Yerleşik gerçekliklerden geçici bir süre uzaklaşmak, olan bitene havadan bakma imkânı sunar. İsterseniz bu imkânı pek iyi değerlendirebilirsiniz. Meselâ haberleri ve tartışmaları izlemezseniz, zihninizin palamarlarını gevşetmiş olursunuz. Zihin, bu gevşemenin ölçüsüne göre havalanır. Havalandıkça, gerçekliğin ebatları küçülür; “önemi” azalır.
Lakin bu gidişin bir de dönüşü vardır. Yere indiğinizde, gerçekliğin ortasında bulursunuz kendinizi. Gerçeklikle ilişkinizi yeniden kurmak zorundasınız. Şayet çok havalanmışsanız, gerçeklikle ilişkilenmekte zorlanabilirsiniz. Çok havalanmamış olsanız bile, o arada gerçeklik fazla hareketlenmişse, yine aynı şey olabilir. İki ihtimal aynı anda gerçekleşmişse, işiniz daha da zordur. Üstelik döner dönmez bir de köşe yazısı yazmak zorundaysanız, vay halinize!
Birikmiş gazete yığınına el attığımda, neyi neresinden tutacağımı şaşırdım. “Ansızın gece vakti yabancı bir bölgeye atlamak zorunda kalan paraşütçü” gibi hissettim kendimi. Manès Sperber, Parçalanmış Gerçeklik adlı eserinde, bu durumdaki yazarın halini tasvir ederken şöyle devam eder: “Gerçi haritada bazı noktalar önceden saptanmıştır; ama gerçek anlamda neyin ne olduğu konusunda ancak gün ağardığında bir karara varılabilecektir.”
Sanırım biraz abarttım! Ne YAŞ süreci ve sonuçları, ne Kürt sorunundaki gelişmeler, ne Kemal Burkay’ın dönüşü ve ona dair tartışmalar, ne Suriye’deki durum, ne de diğer olaylar! Bunların hiçbiri tümüyle yeni, öngörülemez, kavranamaz ve yorumlanamaz değildir.
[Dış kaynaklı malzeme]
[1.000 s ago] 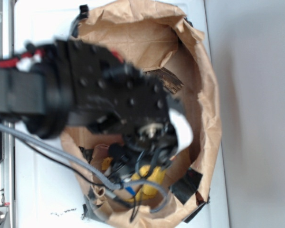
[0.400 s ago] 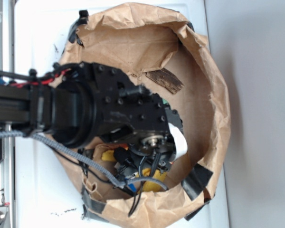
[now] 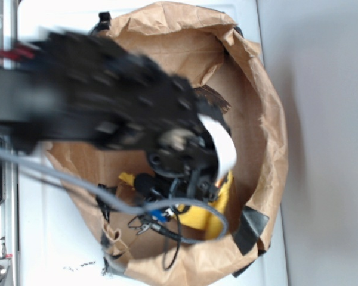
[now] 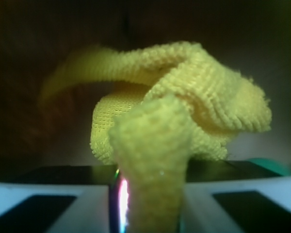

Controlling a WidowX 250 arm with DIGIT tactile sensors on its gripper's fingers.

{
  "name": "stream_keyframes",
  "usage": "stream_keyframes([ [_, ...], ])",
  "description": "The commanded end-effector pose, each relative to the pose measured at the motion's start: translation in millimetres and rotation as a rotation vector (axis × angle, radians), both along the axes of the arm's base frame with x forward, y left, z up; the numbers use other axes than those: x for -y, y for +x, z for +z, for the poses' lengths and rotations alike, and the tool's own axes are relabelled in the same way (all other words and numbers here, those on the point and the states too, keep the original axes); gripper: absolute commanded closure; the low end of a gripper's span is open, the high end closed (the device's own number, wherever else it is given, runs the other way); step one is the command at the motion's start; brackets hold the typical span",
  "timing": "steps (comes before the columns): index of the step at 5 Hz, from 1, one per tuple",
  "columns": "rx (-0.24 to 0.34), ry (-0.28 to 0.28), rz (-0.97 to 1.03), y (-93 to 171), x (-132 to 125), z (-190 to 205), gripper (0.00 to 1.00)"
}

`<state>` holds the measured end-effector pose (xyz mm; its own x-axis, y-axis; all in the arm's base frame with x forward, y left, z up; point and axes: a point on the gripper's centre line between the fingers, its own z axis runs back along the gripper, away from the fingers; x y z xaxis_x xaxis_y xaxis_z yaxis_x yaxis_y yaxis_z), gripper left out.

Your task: Grab the yellow cloth.

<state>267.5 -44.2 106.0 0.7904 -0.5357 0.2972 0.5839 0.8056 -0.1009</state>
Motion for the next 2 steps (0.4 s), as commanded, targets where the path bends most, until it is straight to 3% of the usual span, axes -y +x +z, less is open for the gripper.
stream_keyframes([
  [1,0.090,-0.071,0.093,-9.7,-21.2,111.1,1.00],
  [2,0.078,-0.031,0.154,-15.1,-39.0,123.4,1.00],
])
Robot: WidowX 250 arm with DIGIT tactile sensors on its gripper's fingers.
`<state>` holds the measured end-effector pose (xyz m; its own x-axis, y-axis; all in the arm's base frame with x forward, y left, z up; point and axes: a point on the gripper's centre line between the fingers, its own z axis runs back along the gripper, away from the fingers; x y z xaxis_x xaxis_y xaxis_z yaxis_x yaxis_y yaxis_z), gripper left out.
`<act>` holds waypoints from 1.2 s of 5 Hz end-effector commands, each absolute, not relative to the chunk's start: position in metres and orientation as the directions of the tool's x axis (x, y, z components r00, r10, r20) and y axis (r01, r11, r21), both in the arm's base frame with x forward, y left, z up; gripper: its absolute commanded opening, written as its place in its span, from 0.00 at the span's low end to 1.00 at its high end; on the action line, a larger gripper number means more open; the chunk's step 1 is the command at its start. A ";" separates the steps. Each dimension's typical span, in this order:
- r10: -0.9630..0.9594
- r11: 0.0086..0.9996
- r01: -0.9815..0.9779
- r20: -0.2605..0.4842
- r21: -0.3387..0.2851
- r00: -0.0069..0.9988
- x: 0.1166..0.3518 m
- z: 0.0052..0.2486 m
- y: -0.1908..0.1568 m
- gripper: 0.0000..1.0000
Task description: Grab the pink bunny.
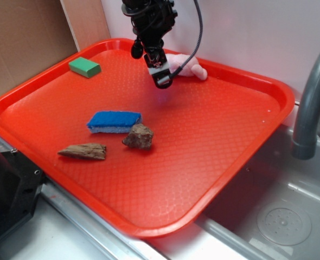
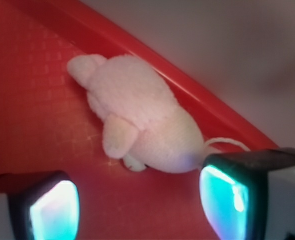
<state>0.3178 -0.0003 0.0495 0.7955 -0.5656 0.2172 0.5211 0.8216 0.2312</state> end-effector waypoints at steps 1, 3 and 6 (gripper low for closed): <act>-0.574 0.815 0.496 0.312 0.298 0.757 0.340 0.059 0.006 1.00; -0.578 0.816 0.515 0.319 0.263 0.752 0.347 0.040 0.001 1.00; -0.546 0.837 0.489 0.314 0.245 0.776 0.346 0.029 0.004 0.00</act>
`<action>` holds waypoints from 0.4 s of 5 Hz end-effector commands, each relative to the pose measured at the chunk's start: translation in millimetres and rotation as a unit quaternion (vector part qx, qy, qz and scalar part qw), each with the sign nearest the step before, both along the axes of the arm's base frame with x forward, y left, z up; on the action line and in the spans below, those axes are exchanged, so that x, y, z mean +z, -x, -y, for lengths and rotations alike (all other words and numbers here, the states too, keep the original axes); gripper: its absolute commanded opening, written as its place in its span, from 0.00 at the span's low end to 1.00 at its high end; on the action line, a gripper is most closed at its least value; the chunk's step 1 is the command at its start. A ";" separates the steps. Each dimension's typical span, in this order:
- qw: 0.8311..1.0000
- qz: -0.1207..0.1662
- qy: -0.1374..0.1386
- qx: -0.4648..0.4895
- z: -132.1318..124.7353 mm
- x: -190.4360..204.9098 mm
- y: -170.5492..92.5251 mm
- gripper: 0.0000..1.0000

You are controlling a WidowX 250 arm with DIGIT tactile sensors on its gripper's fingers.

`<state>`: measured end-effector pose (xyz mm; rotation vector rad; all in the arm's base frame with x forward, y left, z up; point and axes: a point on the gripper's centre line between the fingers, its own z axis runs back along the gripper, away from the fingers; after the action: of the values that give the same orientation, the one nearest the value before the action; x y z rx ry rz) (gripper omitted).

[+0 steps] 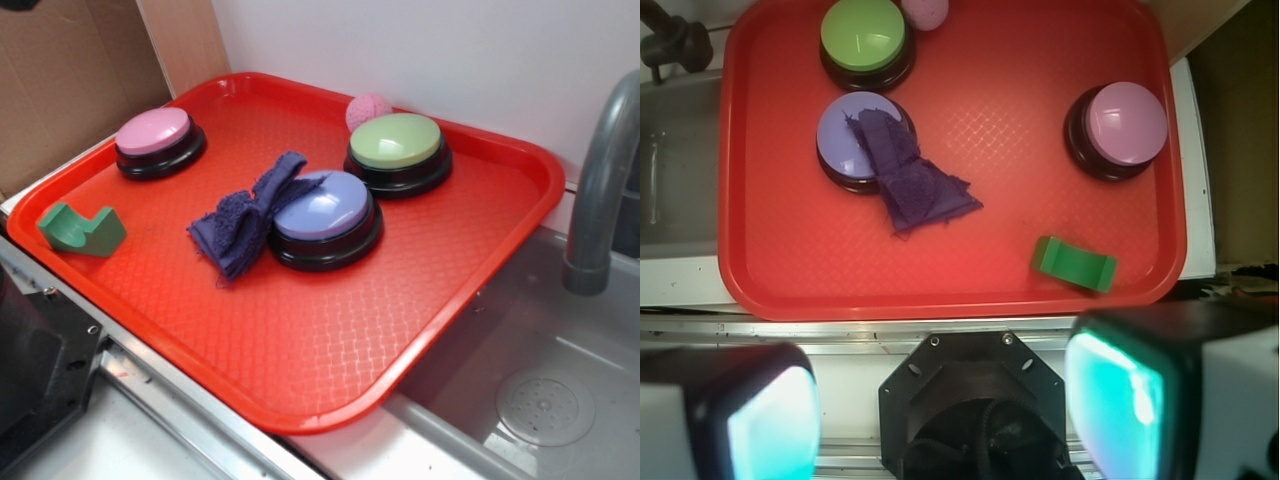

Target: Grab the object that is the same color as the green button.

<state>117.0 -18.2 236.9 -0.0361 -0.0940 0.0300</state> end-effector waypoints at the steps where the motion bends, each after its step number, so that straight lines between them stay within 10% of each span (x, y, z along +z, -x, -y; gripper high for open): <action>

Ama bunlarla ilgili rasyonel ve tutarlı değerlendirmeler içeren bir yazı yazmakta zorlanıyorum. Bu uzaklık ve havalanmanın hemen ardından, gündemin ortasına inmek ya da inmiş gibi yapmak, kendini fazla önemsemek gibi geliyor bana. Benim sözüm eksik kalsa, hiçbir şey yerli yerine oturmayacakmış kuruntusuna ya da ukalalığına düşmekten korkarım. Bunun yerine, hava ile kara arasında bir yerden birkaç cümle karalamayı tercih ederim. Mesela dönüş yolunda okuduğum kitaptan söz edebilirim.
Yirminci yüzyılın iki büyük şairi Paul Celan ile Nelly Sachs arasındaki mektuplaşmanın kitabıydı elimdeki. Nazi zulmünden paylarını almış, kıl payı hayatta kalmış bu iki insan arasındaki yazışma, Nelly Sachs’ın 10 Mayıs 1954’te Stockholm’den yolladığı mektupla başlamış ve 1969 yılının sonuna kadar devam etmiş.
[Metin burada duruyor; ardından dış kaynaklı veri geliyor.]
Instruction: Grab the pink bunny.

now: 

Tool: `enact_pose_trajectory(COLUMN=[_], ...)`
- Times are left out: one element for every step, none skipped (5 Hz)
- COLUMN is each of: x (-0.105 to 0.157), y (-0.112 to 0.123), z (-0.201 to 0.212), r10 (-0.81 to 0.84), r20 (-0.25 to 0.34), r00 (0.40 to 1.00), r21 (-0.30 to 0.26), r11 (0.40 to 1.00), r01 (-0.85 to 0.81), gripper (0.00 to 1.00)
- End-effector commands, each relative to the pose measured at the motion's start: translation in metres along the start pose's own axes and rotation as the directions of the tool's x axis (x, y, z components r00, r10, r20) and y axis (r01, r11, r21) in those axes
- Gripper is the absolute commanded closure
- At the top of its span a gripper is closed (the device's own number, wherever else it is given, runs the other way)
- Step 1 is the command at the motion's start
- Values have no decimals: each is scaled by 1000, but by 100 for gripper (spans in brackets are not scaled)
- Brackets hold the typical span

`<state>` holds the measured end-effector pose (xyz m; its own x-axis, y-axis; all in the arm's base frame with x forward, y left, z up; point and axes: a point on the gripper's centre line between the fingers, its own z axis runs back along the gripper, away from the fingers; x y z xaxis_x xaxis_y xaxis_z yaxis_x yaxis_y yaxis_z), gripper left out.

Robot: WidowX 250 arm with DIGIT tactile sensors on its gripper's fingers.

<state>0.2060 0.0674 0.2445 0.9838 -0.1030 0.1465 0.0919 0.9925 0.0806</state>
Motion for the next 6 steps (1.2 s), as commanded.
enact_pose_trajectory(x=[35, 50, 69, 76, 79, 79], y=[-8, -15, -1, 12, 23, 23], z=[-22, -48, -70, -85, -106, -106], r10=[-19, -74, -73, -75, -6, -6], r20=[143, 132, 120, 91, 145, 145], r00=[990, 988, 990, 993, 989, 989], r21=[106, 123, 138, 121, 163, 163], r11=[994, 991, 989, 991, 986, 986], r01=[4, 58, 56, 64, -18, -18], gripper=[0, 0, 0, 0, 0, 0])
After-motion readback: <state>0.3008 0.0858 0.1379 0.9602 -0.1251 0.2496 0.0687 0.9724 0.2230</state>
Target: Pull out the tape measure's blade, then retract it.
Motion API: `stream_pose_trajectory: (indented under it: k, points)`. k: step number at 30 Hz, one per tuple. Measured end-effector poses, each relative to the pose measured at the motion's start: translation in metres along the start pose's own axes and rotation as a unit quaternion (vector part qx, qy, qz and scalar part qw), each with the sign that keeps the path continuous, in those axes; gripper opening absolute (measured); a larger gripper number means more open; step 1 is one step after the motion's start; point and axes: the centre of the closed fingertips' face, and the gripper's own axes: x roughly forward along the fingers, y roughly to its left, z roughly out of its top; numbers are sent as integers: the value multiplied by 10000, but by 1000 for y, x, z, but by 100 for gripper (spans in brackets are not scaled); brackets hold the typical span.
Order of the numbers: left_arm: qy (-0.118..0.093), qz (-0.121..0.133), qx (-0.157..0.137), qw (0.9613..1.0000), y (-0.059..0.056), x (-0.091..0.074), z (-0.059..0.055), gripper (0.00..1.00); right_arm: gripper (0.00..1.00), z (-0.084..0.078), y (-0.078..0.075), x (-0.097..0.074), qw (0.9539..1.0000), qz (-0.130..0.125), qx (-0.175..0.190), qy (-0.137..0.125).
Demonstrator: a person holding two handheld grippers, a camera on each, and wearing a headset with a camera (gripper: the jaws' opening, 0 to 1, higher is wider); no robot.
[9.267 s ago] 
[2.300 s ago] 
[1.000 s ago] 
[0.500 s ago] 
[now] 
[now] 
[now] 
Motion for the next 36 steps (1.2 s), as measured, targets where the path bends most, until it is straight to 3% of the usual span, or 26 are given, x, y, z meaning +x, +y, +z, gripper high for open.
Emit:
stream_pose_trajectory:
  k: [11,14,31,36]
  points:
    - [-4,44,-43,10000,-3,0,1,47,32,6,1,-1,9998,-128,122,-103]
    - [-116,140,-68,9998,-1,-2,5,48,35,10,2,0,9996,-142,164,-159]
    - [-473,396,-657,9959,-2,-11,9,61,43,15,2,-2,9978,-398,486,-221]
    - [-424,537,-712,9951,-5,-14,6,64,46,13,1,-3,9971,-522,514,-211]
1891’de Berlin’de doğan Nelly Sachs, İkinci Dünya Savaşı başlamadan hemen önce İsveç’e sığınmış ve ölünceye kadar orada kalmış. Sachs’ın Celan’a yolladığı ilk mektup, aynı zamanda Celan’ın şiirine dair en derinlikli sözlerin yer aldığı tarihî bir belge gibidir:
“Sevgili şair Paul Celan, adresinizi yayınevinden henüz aldım ve şiirlerinizin bana yaşattığı derin deneyimden dolayı size şahsen teşekkür etme imkânı buldum. Siz, burada ve mevcut olan her şeyin ardındaki tinsel manzarayı görüyorsunuz ve kendini sessizce açan sırları dile getirme gücüne sahipsiniz.”
Beni çok etkileyen Celan’ın hayatı ve şiiri üzerine daha önce de bir şeyler yazdım; bundan sonra da yazarım herhalde.
İlginç bir tesadüf mü, başka bir şey mi bilemem, iki şair de art arda hayatta veda ederler. Önce Celan ölür, 20 Nisan 1970’te, henüz elli yaşındayken. Üç hafta sonra, 12 Mayıs 1970’te de Sachs çekilir bu dünyadan, 80 yaşın eşiğindeyken. Bir yerde okumuştum, ama emin değilim, galiba Sachs’ın ölümü, tam da Celan’ın cenaze töreninin yapıldığı güne denk gelir.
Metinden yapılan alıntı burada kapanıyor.